The legendary Scottish manager says that he retired in 2013, after 26 trophy-laden years at Old Trafford, due to the death of his wife’s twin sister
Alex Ferguson has revealed that would have definitely carried on as Manchester United boss were it not for the death of his wife’s sister.
The legendary Scottish manager called time on his tenure in 2013, after winning 38 trophies in 26 glorious years at Old Trafford.
Ferguson’s retirement, at the age of 71, surprised many and the two-time Champions League winner has now admitted that he had no plans to call time on his coaching career until the passing of his wife Cathy’s twin sister, Bridget Robertson, in 2012.
“I definitely would have carried on,” Ferguson told The Telegraph.
“I saw she [Cathy Ferguson] was watching television one night, and she looked up at the ceiling. I knew she was isolated. Her and Bridget were twins, you know?
“But when I told her this time I was going to retire she had no objection whatsoever. I knew she wanted me to do it.”

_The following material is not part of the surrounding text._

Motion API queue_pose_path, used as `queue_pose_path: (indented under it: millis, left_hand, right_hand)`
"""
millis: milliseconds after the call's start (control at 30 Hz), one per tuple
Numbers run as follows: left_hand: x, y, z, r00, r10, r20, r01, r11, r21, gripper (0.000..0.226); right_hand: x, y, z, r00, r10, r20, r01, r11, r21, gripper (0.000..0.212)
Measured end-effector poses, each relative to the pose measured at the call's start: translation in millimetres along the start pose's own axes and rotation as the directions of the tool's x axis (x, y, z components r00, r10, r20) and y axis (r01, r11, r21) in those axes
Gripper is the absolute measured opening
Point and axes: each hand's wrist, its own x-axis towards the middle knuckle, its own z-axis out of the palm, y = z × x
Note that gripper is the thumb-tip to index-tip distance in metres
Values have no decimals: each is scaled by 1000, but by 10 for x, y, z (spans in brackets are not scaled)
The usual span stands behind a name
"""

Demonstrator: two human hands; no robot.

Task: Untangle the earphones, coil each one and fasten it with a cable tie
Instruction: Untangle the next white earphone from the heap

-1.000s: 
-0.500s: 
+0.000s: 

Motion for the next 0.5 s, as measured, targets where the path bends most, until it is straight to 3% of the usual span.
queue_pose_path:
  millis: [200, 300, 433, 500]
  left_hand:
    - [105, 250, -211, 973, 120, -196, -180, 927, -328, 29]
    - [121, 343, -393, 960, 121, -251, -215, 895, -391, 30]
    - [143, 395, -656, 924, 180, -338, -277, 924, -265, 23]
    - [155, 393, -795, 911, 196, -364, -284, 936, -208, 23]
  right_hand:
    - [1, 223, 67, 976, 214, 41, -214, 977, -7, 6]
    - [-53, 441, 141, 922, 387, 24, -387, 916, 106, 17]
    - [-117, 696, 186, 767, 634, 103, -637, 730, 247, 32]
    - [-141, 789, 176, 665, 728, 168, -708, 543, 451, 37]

David Moyes was swiftly appointed as Ferguson’s replacement in May 2013 but his countryman’s reign was short-lived, sacked less than 10 months into a six-year deal after overseeing United’s worst ever Premier League season.
There were suggestions Moyes – since replaced by Louis van Gaal – was left with a declining squad, who had claimed a 20th Premier League title the season prior with Nemanja Vidic, Rio Ferdinand, Patrice Evra and Robin van Persie on board, but Ferguson strongly disagreed.
The 73-year-old added: “Even when I knew I was retiring we still tried to put some things in place, with players coming in.
“Like everything I say about Manchester United, the bus was still moving forward. No one was getting left behind. Everyone was optimistic about where we were going.”